- A view of the Savannah River from the park
- Interactive map of Hickory Knob State Resort Park
- Nearest city: McCormick, SC
- Coordinates: 33°53′06″N 82°24′50″W﻿ / ﻿33.8851°N 82.41382°W
- Area: 1,091 acres (4 km^{2})
- Camp sites: tent and RV sites
- Hiking trails: 12-miles of trails

= Hickory Knob State Resort Park =

State park in South Carolina, United States

Hickory Knob State Resort Park is a state park located on the shores of Lake Strom Thurmond near the town of McCormick in McCormick County, South Carolina. It is the only resort park in the South Carolina State Park system.

==Activities and amenities==
Activities available at the park include picnicking, fishing, boating, swimming, biking and camping.

Amenities include a playground, Wi-Fi access, basketball court, volleyball court, horseshoe pit, tether and ladder ball. A putting green area is available. Swimming in Lake Thurmond is allowed and a swimming pool is provided for those renting a cabin or room at the lodge. Archery and skeet shooting are available by reservation. Tennis courts are open to those staying at the park overnight. A full-service restaurant is located in the park.

A boat ramp on allows for lake access with docks available to overnight visitors. Canoes, kayaks, rods and reels are available for rent at the park office.

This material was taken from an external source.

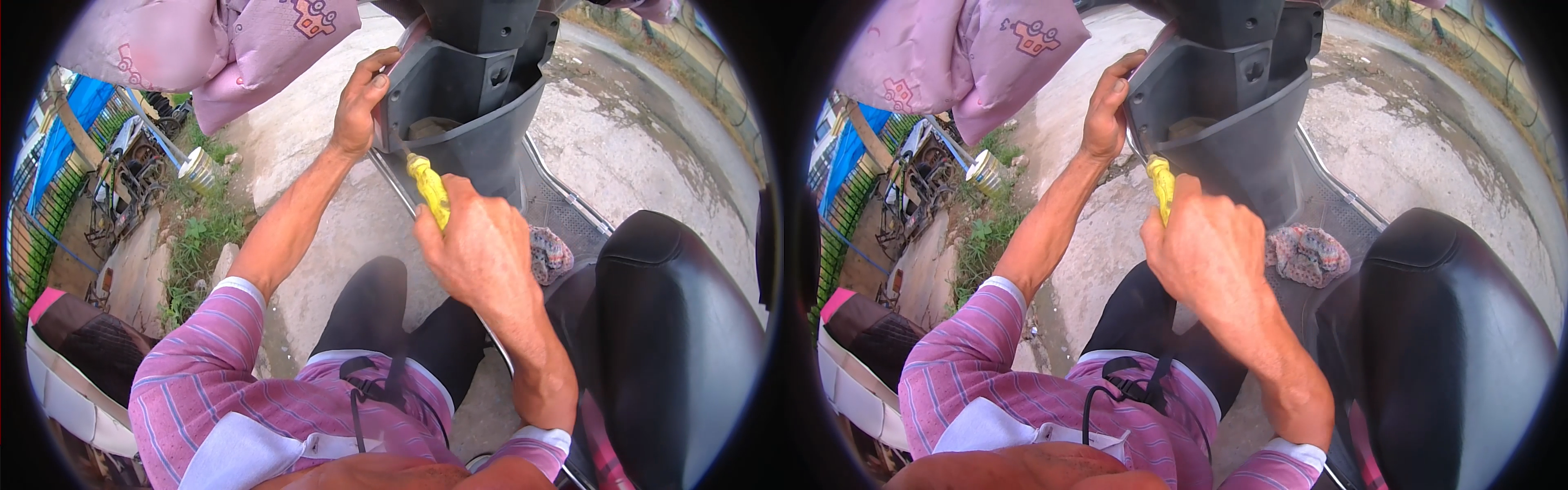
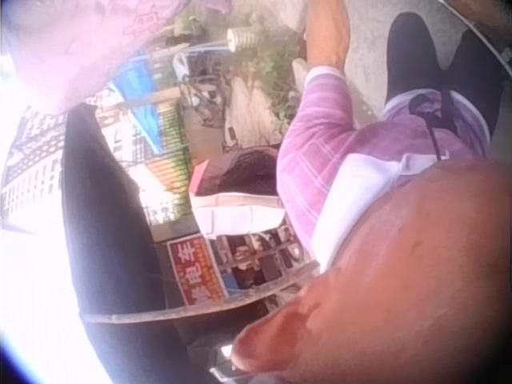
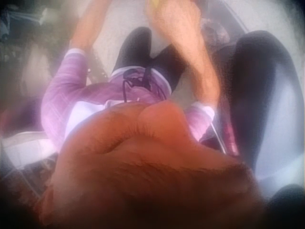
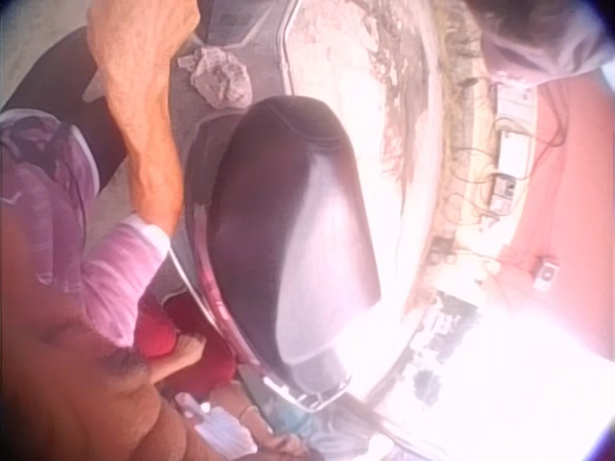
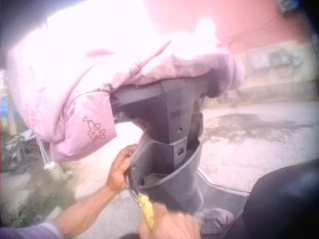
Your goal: The person unscrews several screws from the front interior panel of a scooter using a screwdriver, uses a thin wire to manipulate an internal mechanism, and then uses the screwdriver again to work on the scooter's panel.
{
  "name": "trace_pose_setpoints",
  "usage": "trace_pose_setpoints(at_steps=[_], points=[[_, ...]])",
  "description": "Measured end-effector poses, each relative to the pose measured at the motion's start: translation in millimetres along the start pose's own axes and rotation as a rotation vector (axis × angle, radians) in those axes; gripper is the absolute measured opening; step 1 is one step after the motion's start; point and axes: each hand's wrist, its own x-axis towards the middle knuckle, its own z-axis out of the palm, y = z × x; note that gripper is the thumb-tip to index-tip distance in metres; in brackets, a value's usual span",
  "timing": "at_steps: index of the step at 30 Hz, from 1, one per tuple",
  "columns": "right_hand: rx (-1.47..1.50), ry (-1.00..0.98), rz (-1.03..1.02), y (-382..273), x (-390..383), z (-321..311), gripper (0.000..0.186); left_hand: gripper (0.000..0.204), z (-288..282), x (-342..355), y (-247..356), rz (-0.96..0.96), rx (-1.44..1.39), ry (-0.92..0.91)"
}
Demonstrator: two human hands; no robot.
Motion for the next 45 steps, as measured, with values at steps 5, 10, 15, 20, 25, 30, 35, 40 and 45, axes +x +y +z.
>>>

In addition to tent and RV camping, guests can stay overnight in rooms at the lodge or can rent one of the one or two bedroom cabins located at the park. A rustic group lodge, sleeping up to 13 people, is also available for rental.

An 18-hole championship golf course is located at the park.

Located at the park is the Guillebeau House, listed on the National Register of Historic Places in 1973. It was moved to Hickory Knob State Park about 1983.